- Meadowlands Meadowlands
- Coordinates: 26°13′15″S 27°53′58″E﻿ / ﻿26.22083°S 27.89944°E
- Country: South Africa
- Province: Gauteng
- Municipality: City of Johannesburg
- Main Place: Soweto

Area
- • Total: 11.57 km^{2} (4.47 sq mi)

Population (2001)
- • Total: 138,354
- • Density: 11,960/km^{2} (30,970/sq mi)

Racial makeup (2001)
- • Black African: 99.8%
- • Coloured: 0.2%

First languages (2001)
- • Zulu: 32.7%
- • Tswana: 27.0%
- • Sotho: 10.5%
- • Tsonga: 10.1%
- • Other: 19.7%
- Time zone: UTC+2 (SAST)
- Postal code (street): 1852
- PO box: 1851

= Meadowlands, Gauteng =

Meadowlands is a suburb of Soweto, Gauteng Province, South Africa. It was founded in the early 1950s during the apartheid era for black residents from Sophiatown.

== History ==
Meadowlands, also known as Ndofaya, has its origin with the introduction of the Natives Resettlement Act, Act No 19 of 1954 with its aim to move black people out of the centre of Johannesburg from multi-cultural areas such as Sophiatown and the Western Native Townships. The Urban Resettlement Board was created and the forced removals began on 10 February 1955 and would continue until the mid-sixties when most of the new township had been completed. Early residents were separated into new zones of the township based on their ethnic background and identifiable by the street names.

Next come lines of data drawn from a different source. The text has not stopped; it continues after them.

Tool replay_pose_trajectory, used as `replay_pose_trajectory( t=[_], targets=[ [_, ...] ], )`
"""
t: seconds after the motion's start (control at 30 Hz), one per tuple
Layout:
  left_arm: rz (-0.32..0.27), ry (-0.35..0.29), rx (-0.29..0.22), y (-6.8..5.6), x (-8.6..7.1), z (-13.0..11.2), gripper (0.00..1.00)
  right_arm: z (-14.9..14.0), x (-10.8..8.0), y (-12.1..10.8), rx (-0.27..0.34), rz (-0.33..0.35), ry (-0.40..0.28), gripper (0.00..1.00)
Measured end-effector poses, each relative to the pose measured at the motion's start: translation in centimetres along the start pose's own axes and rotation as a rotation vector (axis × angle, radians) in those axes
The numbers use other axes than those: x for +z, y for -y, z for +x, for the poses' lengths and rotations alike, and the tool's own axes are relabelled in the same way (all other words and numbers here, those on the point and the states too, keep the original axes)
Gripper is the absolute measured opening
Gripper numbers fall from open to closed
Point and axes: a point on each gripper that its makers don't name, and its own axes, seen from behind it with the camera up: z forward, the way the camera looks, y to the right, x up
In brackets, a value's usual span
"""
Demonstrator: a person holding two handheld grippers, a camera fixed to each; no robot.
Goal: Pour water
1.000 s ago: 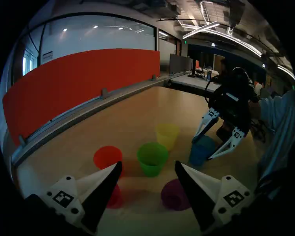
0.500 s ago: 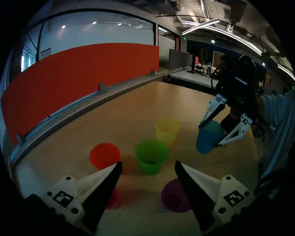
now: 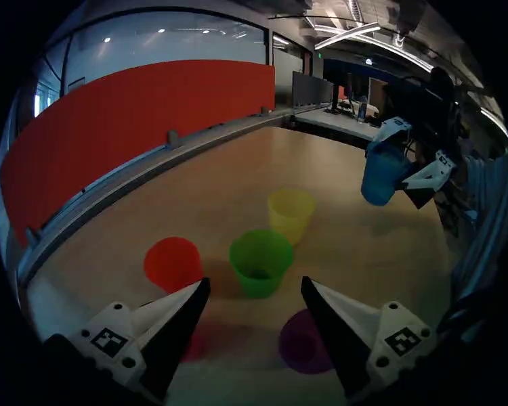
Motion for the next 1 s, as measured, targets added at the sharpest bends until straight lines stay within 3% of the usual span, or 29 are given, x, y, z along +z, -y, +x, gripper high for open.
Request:
replay_pose_trajectory(
  t=[0.5, 1.0],
  targets=[
    [0.037, 0.049, -0.01, -0.4, 2.6, -0.5, 1.0, 1.1, -3.5, -2.3, 0.013, -0.076, -0.054, 0.9],
    [0.063, 0.077, -0.037, -0.8, 4.9, -0.6, 1.0, 1.0, -5.1, -3.4, 0.029, -0.109, -0.072, 0.9]
  ],
)
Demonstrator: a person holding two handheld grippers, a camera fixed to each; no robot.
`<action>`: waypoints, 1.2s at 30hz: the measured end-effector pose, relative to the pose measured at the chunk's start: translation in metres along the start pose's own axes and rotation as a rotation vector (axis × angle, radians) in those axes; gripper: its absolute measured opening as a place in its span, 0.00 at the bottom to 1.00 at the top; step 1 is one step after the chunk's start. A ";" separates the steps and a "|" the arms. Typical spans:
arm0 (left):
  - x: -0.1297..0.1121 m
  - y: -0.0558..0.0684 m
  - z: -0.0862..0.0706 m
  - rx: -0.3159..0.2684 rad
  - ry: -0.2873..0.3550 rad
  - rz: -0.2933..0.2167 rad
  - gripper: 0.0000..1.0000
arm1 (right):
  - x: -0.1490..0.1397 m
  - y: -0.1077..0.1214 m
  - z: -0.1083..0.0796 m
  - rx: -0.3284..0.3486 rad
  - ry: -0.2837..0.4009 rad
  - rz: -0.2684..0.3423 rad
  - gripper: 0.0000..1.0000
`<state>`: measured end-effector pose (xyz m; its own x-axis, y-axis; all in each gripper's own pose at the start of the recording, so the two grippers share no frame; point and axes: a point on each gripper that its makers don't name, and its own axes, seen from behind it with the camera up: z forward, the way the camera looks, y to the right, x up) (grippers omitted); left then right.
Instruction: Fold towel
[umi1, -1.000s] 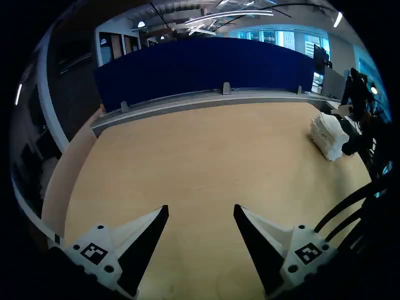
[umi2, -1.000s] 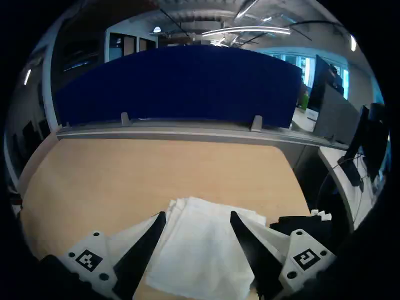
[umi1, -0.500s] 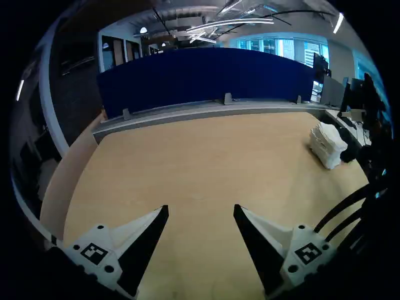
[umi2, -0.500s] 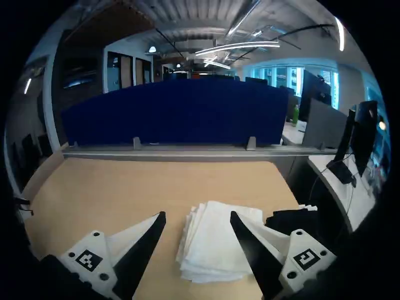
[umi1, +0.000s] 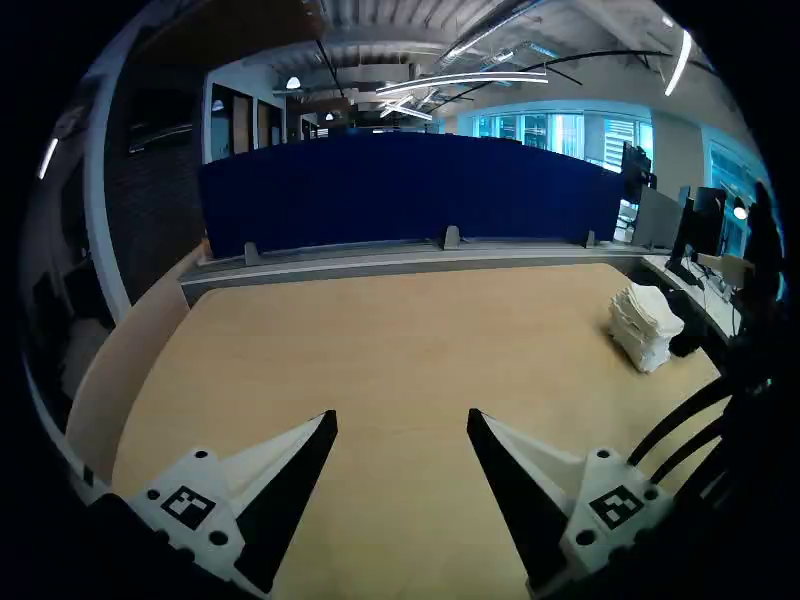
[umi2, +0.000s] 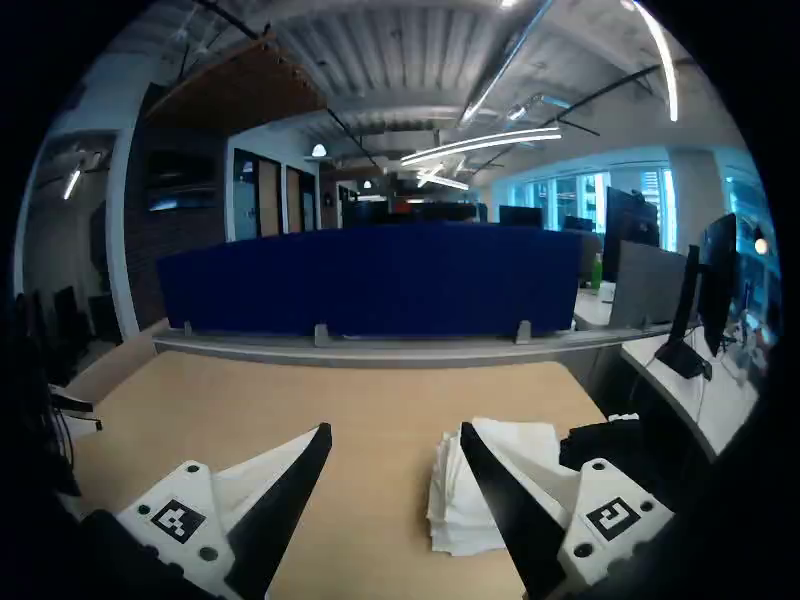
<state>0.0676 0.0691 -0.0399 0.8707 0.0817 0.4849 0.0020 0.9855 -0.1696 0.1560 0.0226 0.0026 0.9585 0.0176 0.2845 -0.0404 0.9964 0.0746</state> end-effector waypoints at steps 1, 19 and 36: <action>0.001 -0.001 0.000 0.000 0.006 -0.002 0.97 | 0.002 -0.006 -0.003 0.003 0.017 0.002 1.00; 0.040 -0.021 -0.013 0.024 0.180 -0.046 0.97 | 0.008 -0.061 -0.027 -0.019 0.152 0.012 1.00; 0.031 -0.040 -0.004 0.117 0.308 -0.026 0.97 | -0.019 -0.101 -0.014 0.016 0.146 -0.029 1.00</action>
<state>0.0960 0.0314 -0.0213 0.9789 0.0245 0.2027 -0.0141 0.9985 -0.0525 0.1456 -0.0775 -0.0234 0.9901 0.0014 0.1400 -0.0150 0.9953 0.0959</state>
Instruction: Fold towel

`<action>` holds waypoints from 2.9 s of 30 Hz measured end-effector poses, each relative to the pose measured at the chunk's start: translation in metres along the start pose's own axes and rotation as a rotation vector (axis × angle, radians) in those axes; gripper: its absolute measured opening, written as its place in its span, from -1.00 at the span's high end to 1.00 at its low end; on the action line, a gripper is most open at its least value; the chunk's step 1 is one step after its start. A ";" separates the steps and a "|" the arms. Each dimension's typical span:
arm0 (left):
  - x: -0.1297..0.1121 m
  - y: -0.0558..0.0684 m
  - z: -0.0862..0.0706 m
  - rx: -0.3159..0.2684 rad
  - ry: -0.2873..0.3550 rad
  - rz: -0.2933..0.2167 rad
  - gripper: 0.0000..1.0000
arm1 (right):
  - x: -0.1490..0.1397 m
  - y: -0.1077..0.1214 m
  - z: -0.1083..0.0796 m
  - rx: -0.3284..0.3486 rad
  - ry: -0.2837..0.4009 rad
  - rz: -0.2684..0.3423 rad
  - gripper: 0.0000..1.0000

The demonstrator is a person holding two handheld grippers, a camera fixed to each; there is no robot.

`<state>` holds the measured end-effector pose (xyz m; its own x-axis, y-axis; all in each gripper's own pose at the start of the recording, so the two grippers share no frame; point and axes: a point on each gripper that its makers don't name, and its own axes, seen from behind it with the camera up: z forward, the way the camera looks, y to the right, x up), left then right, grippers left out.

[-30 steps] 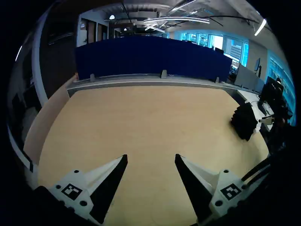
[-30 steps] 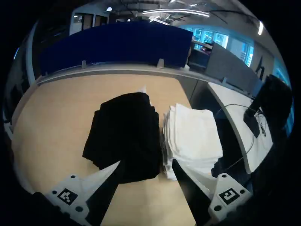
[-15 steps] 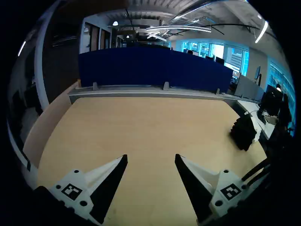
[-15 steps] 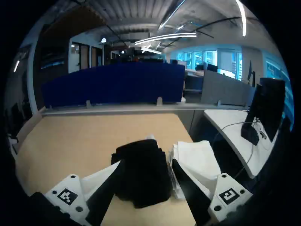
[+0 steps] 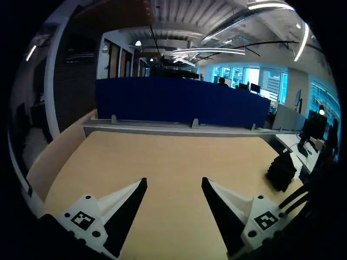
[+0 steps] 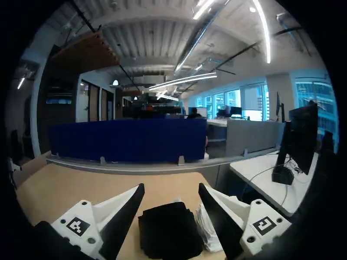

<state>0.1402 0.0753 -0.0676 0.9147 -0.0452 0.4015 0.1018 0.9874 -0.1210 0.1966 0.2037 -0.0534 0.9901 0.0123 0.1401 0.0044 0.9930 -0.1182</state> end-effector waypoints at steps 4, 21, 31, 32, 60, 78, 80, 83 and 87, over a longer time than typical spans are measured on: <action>0.016 -0.007 0.002 0.019 0.047 -0.002 -0.87 | 0.006 -0.007 0.002 -0.002 0.009 -0.012 -0.93; 0.076 -0.032 0.008 0.064 0.225 0.006 -0.87 | 0.021 -0.099 0.012 0.066 0.034 -0.051 -0.94; 0.088 -0.041 0.012 0.056 0.279 -0.014 -0.87 | 0.033 -0.170 0.013 0.101 0.064 -0.027 -0.94; 0.088 -0.042 0.012 0.056 0.281 -0.016 -0.86 | 0.033 -0.175 0.013 0.104 0.065 -0.025 -0.94; 0.034 -0.057 0.039 0.055 0.326 0.072 -0.87 | -0.002 -0.236 0.011 0.130 0.070 -0.013 -0.94; -0.041 -0.066 0.074 0.091 0.368 0.109 -0.87 | -0.023 -0.239 0.019 0.114 0.070 -0.033 -0.94; -0.046 -0.066 0.077 0.092 0.376 0.109 -0.87 | -0.025 -0.237 0.021 0.108 0.070 -0.041 -0.94; -0.055 -0.069 0.082 0.095 0.382 0.105 -0.87 | -0.027 -0.235 0.023 0.104 0.072 -0.052 -0.94; -0.065 -0.076 0.088 0.107 0.391 0.095 -0.87 | -0.030 -0.234 0.026 0.100 0.078 -0.058 -0.94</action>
<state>0.0388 0.0169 -0.0043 0.9998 0.0135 0.0152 -0.0129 0.9992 -0.0379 0.1622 -0.0255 -0.0043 0.9965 -0.0505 0.0669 0.0515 0.9986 -0.0126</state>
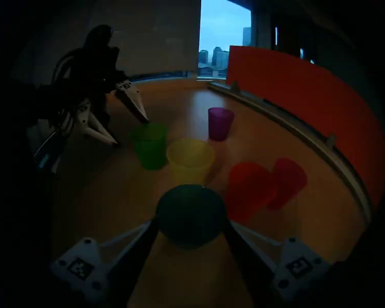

The Johannesburg City Council, at the time controlled by the United Party, did not participate in the forced removals but did provide extra land in Diepkloof when space ran out in Meadowlands when black people from the suburbs of Martindale and Newclare needed areas to settle. The Johannesburg City Council did not control the area as it did with Soweto, but would be made to cover the cost of the relocations. By 1968, the Natives Resettlement Board had relocated 22,500 black families and 6,500 single persons in both Meadowlands and Diepkloof and would administer both areas as they had not yet been allocated to any white municipality.

The forced move away from Sophiatown inspired Strike Vilakazi to compose Meadowlands. As with many other protest songs of this period, Meadowlands was made popular both within and outside South Africa by Miriam Makeba.

By 1973, now known as Diepmeadow, the administration was taken over by the West Rand Administration Board (WRAB) and by 1978, a Diepmeadows Town Council was formed to run the two townships when they decided not to join Soweto Council.

== Notable people from Meadowlands ==

- Sindi Dlathu, actress known for her role as Lindiwe Dikana on The River. Lived in Zone 10.
- Vusi Kunene, actor
- Thandiswa Mazwai, singer. Lived some years in her childhood in Meadowlands
- Kgalema Motlanthe, third president of South Africa. Lived in Zone 8.
- Rapulana Seiphemo, actor
- Sibusiso Vilakazi, Mamelodi Sundowns soccer player.